*Work instructions*:
Omit all pictures and give the records below again exactly as written.

Stored dataset items
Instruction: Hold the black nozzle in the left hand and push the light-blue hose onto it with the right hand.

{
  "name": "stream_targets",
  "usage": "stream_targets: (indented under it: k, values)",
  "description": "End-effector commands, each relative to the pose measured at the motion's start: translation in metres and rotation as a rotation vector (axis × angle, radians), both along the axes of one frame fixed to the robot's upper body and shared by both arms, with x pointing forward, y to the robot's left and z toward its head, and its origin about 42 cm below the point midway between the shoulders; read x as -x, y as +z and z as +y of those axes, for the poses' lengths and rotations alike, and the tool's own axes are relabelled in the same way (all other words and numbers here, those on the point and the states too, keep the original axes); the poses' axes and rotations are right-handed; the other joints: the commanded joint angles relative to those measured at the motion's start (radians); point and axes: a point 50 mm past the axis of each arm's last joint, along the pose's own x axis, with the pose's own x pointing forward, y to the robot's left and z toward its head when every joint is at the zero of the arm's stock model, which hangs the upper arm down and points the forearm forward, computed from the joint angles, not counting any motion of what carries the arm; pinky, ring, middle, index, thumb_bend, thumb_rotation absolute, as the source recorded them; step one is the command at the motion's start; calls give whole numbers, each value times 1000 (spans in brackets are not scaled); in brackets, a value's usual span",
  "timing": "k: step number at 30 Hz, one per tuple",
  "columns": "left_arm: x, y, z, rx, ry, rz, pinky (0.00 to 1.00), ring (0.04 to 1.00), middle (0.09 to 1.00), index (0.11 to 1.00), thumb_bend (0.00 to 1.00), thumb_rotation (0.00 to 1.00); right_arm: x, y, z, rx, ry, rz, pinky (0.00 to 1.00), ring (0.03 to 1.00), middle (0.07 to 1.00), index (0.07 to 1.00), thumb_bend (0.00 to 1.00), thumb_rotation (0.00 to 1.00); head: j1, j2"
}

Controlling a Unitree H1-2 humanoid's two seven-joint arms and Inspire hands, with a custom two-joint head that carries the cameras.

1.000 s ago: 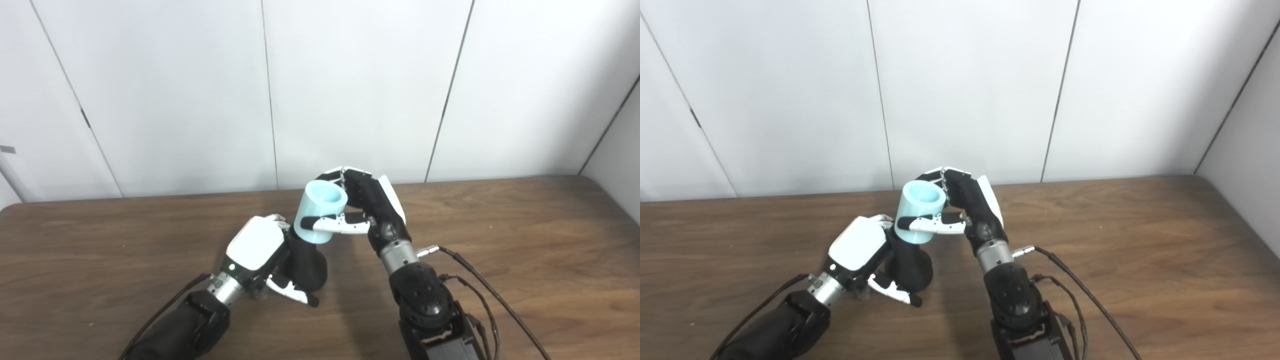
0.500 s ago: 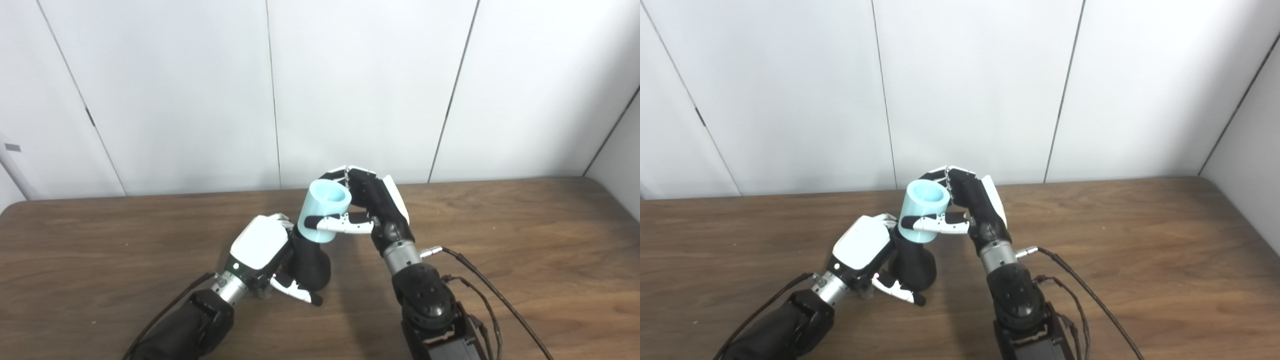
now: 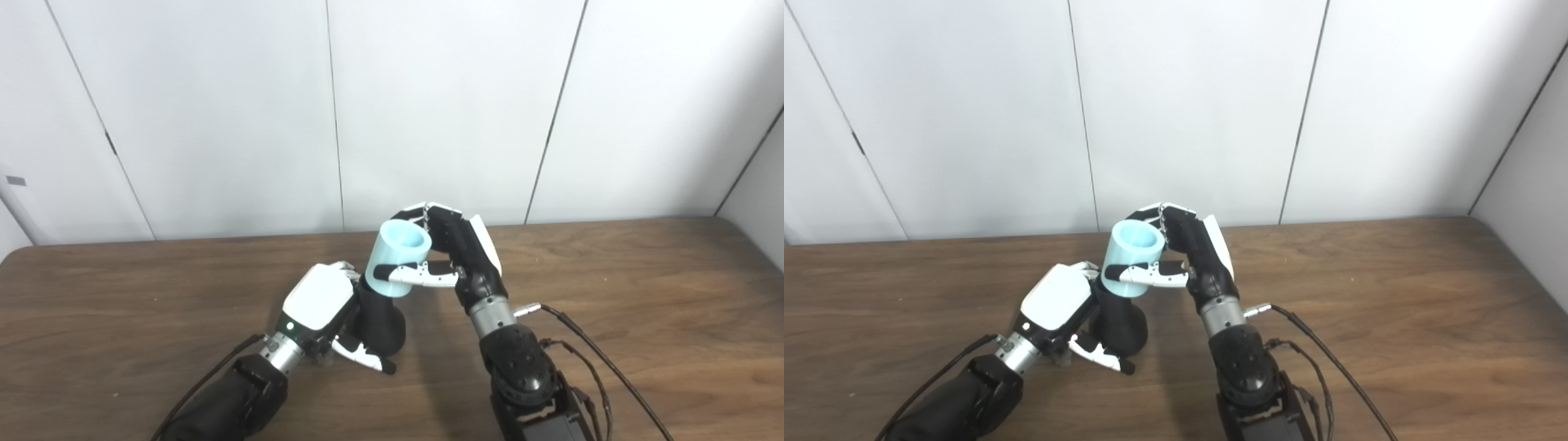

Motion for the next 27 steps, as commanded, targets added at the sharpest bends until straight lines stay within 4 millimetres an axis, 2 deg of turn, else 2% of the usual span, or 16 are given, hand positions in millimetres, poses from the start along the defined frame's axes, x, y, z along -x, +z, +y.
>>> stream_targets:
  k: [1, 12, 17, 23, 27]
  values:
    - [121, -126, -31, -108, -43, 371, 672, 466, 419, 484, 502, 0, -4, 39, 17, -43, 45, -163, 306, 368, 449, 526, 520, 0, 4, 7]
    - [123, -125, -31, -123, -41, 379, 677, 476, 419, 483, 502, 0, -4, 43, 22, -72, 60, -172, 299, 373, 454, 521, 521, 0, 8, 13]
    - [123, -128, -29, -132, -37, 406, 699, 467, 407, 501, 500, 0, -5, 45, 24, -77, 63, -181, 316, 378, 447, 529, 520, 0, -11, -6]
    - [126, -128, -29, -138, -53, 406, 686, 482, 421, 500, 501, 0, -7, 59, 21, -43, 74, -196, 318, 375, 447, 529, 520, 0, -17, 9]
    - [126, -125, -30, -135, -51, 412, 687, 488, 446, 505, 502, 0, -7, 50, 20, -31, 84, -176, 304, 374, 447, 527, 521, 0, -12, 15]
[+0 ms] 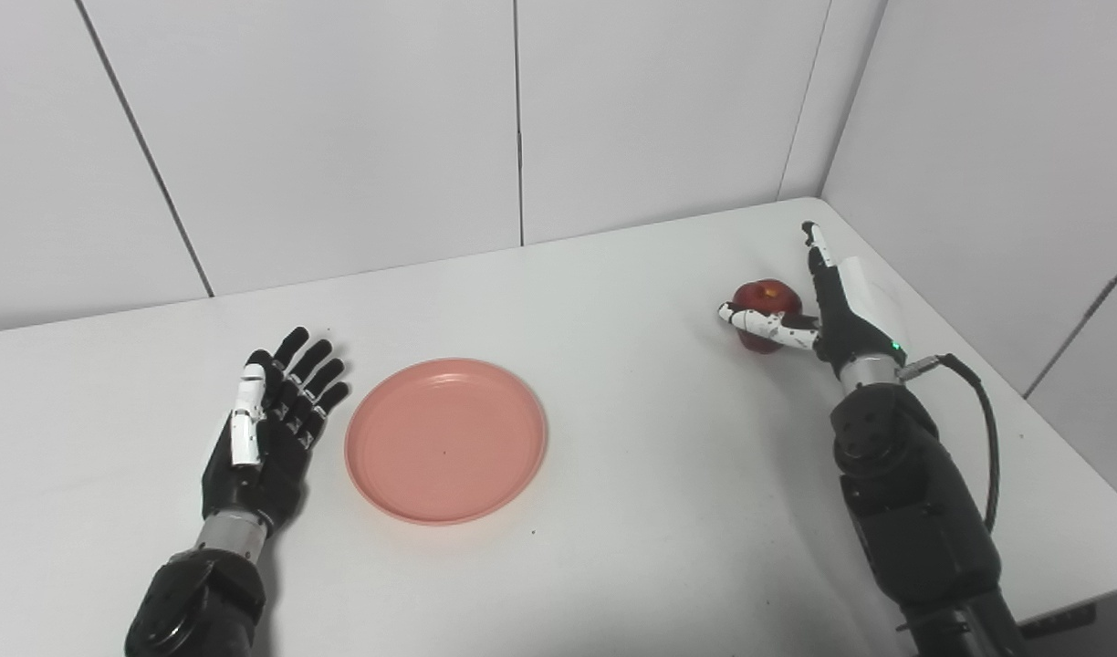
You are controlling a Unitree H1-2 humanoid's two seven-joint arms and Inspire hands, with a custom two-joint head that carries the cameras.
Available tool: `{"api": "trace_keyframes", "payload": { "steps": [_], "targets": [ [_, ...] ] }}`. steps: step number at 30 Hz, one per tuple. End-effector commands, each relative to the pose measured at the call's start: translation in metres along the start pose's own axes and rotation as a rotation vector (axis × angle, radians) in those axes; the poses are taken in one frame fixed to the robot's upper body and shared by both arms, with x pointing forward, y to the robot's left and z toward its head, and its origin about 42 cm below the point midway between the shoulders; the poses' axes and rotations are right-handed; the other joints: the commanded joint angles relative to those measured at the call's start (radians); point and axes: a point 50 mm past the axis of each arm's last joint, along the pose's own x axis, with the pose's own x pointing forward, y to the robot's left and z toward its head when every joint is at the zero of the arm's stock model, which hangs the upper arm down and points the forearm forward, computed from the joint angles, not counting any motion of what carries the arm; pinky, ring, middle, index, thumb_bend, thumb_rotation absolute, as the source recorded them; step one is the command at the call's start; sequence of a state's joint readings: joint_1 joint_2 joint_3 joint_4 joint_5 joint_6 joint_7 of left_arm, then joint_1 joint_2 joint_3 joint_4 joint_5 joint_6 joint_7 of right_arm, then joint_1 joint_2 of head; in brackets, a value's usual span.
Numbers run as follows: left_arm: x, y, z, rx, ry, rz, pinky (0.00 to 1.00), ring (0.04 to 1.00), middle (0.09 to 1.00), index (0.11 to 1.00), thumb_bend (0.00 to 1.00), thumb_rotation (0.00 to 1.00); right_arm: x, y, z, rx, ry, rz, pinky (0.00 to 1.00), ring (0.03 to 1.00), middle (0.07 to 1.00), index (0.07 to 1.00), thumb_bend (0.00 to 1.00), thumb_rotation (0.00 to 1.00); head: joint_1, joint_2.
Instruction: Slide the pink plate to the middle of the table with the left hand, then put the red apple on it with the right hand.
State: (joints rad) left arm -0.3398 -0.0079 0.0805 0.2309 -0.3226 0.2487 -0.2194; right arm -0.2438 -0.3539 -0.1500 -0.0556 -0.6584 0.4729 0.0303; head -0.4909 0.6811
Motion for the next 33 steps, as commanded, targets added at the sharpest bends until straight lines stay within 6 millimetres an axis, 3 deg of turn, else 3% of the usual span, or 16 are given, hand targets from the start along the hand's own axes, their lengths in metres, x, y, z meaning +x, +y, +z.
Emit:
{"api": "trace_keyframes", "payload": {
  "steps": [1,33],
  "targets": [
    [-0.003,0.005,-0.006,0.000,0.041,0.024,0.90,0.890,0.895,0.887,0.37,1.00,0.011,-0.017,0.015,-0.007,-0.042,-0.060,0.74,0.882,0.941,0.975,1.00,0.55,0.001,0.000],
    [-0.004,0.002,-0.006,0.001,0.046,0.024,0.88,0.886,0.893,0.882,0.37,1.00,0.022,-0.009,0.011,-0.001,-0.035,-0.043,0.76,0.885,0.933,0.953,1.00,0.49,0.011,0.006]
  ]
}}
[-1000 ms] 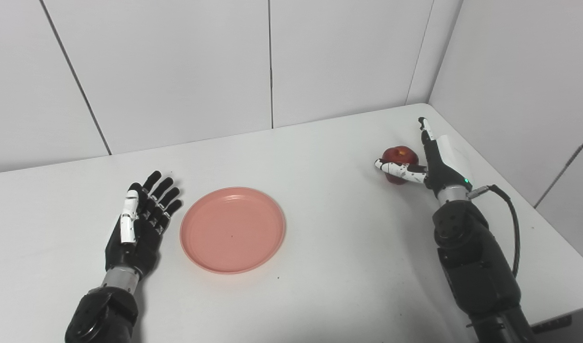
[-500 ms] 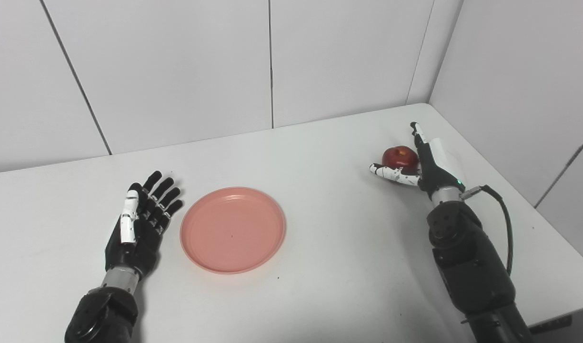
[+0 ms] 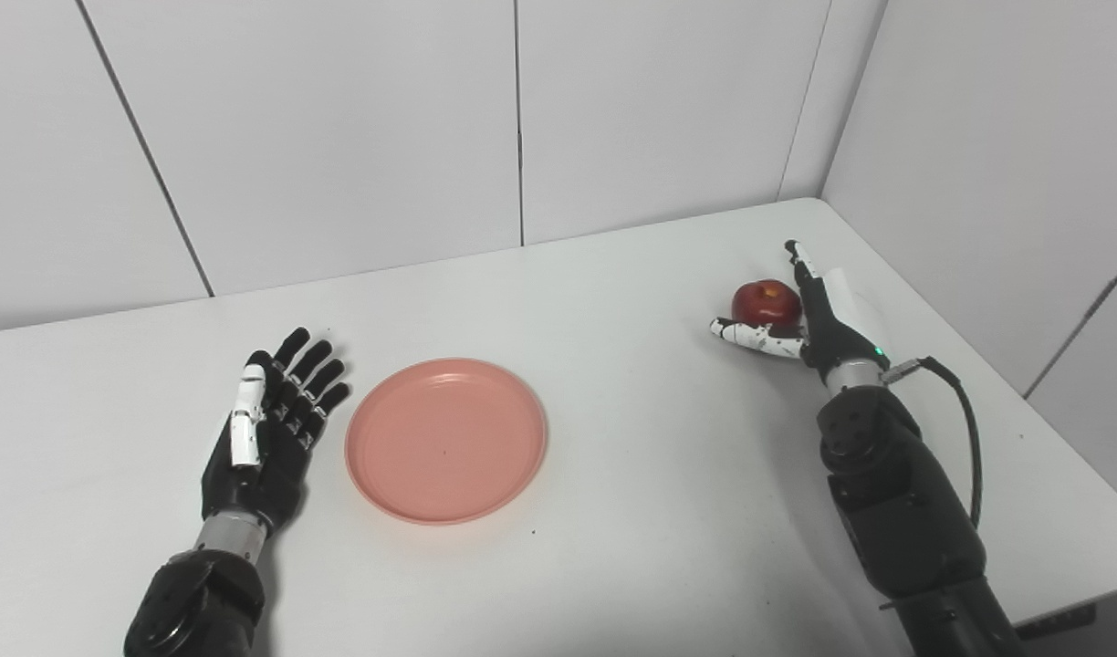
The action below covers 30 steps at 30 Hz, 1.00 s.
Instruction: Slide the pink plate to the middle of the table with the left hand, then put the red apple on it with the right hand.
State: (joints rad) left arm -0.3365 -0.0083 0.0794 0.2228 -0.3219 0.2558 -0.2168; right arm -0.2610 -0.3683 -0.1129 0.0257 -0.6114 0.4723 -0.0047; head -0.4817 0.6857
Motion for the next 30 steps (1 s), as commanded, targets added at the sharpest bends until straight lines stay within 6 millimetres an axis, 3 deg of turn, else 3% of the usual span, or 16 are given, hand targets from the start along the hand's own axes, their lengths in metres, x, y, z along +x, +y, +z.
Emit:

*Result for this exercise*:
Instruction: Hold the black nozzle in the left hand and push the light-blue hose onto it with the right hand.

{
  "name": "stream_targets",
  "usage": "stream_targets: (indented under it: k, values)",
  "description": "End-effector commands, each relative to the pose measured at the motion's start: translation in metres and rotation as a rotation vector (axis × angle, radians), both along the axes of one frame fixed to the robot's upper body and shared by both arms, with x pointing forward, y to the robot's left and z toward its head, and its origin about 42 cm below the point midway between the shoulders; read x as -x, y as +z and z as +y of those axes, for the poses' lengths and rotations alike, and the tool's own axes are relabelled in the same way (all other words and numbers here, those on the point and the states too, keep the original axes); the poses' axes and rotations are right-handed; the other joints: the commanded joint angles relative to those measured at the motion's start (radians); point and axes: a point 50 mm past the axis of each arm's last joint, along the pose's own x axis, with the pose's own x pointing forward, y to the robot's left and z toward its head when every joint is at the zero of the arm's stock model, which hangs the upper arm down and points the forearm forward, computed from the joint angles, not counting any motion of what carries the arm; pinky, ring, middle, index, thumb_bend, thumb_rotation absolute, as the source recorded them; step one is the command at the motion's start; calls give whole numbers, each value times 1000 (spans in brackets are not scaled); in brackets, a value's usual span",
  "timing": "k: step number at 30 Hz, one per tuple",
  "columns": "left_arm: x, y, z, rx, ry, rz, pinky (0.00 to 1.00), ring (0.04 to 1.00), middle (0.09 to 1.00), index (0.11 to 1.00), thumb_bend (0.00 to 1.00), thumb_rotation (0.00 to 1.00); right_arm: x, y, z, rx, ry, rz, pinky (0.00 to 1.00), ring (0.03 to 1.00), middle (0.07 to 1.00), index (0.07 to 1.00), thumb_bend (0.00 to 1.00), thumb_rotation (0.00 to 1.00); head: j1, j2"
}

Controlling a Unitree H1-2 humanoid's two seven-joint arms and Inspire hands, with a custom two-joint head that carries the cameras.

1.000 s ago: 
0.500 s ago: 
now: 

Motion for the next 27 steps, as commanded, targets added at the sharpest bends until straight lines stay within 4 millimetres an axis, 2 deg of turn, else 2% of the usual span, or 16 are given, hand positions in millimetres, poses from the start along the defined frame's axes, x, y, z along -x, +z, +y.
>>> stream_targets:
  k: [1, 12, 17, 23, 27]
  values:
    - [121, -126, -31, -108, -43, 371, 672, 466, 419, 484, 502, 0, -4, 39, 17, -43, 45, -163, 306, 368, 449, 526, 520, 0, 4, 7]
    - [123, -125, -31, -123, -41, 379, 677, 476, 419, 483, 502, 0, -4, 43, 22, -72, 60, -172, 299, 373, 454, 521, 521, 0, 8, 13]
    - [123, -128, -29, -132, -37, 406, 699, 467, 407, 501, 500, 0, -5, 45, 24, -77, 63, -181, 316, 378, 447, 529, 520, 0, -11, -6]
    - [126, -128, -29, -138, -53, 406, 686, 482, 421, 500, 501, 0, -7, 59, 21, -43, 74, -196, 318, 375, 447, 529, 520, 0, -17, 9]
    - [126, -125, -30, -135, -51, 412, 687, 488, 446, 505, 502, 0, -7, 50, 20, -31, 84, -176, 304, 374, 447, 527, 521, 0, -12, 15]
[+0 ms] 
You are controlling a Unitree H1-2 humanoid's two seven-joint arms and Inspire hands, with a custom two-joint head that carries the cameras.
Available tool: `{"api": "trace_keyframes", "payload": { "steps": [_], "targets": [ [_, ...] ] }}`. steps: step number at 30 Hz, one per tuple. End-effector commands, each relative to the pose measured at the call's start: translation in metres along the start pose's own axes and rotation as a rotation vector (axis × angle, radians) in those axes; the poses are taken in one frame fixed to the robot's upper body and shared by both arms, with x pointing forward, y to the robot's left and z toward its head, and its origin about 42 cm below the point midway between the shoulders; the poses' axes and rotations are right-handed; the other joints: the commanded joint angles relative to those measured at the call's start (radians); point and axes: a point 50 mm past the axis of each arm's last joint, along the pose's own x axis, with the pose's own x pointing forward, y to the robot's left and z toward its head when every joint is at the zero of the arm's stock model, which hangs the upper arm down and points the forearm forward, computed from the joint angles, not counting any motion of what carries the arm; pinky, ring, middle, index, thumb_bend, thumb_rotation absolute, as the source recorded them; step one is the command at the call's start; sequence of a state's joint readings: joint_1 joint_2 joint_3 joint_4 joint_5 joint_6 joint_7 of left_arm, then joint_1 joint_2 joint_3 joint_4 joint_5 joint_6 joint_7 of right_arm, then joint_1 joint_2 of head; in brackets, a value's usual span.
Numbers run as follows: left_arm: x, y, z, rx, ry, rz, pinky (0.00 to 1.00), ring (0.04 to 1.00), middle (0.09 to 1.00), index (0.11 to 1.00), thumb_bend (0.00 to 1.00), thumb_rotation (0.00 to 1.00); right_arm: x, y, z, rx, ry, rz, pinky (0.00 to 1.00), ring (0.03 to 1.00), middle (0.07 to 1.00), index (0.07 to 1.00), thumb_bend (0.00 to 1.00), thumb_rotation (0.00 to 1.00); head: joint_1, joint_2.
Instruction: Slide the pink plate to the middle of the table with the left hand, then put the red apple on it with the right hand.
State: (joints rad) left arm -0.3398 -0.0079 0.0805 0.2309 -0.3226 0.2487 -0.2194; right arm -0.2438 -0.3539 -0.1500 -0.0556 -0.6584 0.4729 0.0303; head -0.4909 0.6811
Motion for the next 33 steps, as commanded, targets added at the sharpest bends until straight lines stay within 6 millimetres an axis, 3 deg of turn, else 3% of the usual span, or 16 are given, hand targets from the start along the hand's own axes, their lengths in metres, x, y, z meaning +x, +y, +z.
Emit:
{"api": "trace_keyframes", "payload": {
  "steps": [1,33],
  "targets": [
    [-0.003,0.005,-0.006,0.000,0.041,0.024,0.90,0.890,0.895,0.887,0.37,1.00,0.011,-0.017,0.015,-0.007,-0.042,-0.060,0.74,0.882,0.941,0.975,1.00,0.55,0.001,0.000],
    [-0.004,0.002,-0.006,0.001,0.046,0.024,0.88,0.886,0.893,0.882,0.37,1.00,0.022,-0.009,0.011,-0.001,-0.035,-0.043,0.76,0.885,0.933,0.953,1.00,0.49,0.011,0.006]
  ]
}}
[-1000 ms] 
[-500 ms] 
[+0 ms] 
The action below covers 30 steps at 30 Hz, 1.00 s.
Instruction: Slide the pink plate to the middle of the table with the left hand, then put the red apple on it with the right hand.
State: (joints rad) left arm -0.3365 -0.0083 0.0794 0.2228 -0.3219 0.2558 -0.2168; right arm -0.2610 -0.3683 -0.1129 0.0257 -0.6114 0.4723 -0.0047; head -0.4817 0.6857
Motion for the next 30 steps (1 s), as commanded, targets added at the sharpest bends until straight lines stay within 6 millimetres an axis, 3 deg of turn, else 3% of the usual span, or 16 are given, hand targets from the start along the hand's own axes, their lengths in metres, x, y, z along +x, +y, +z.
Emit:

The output is done.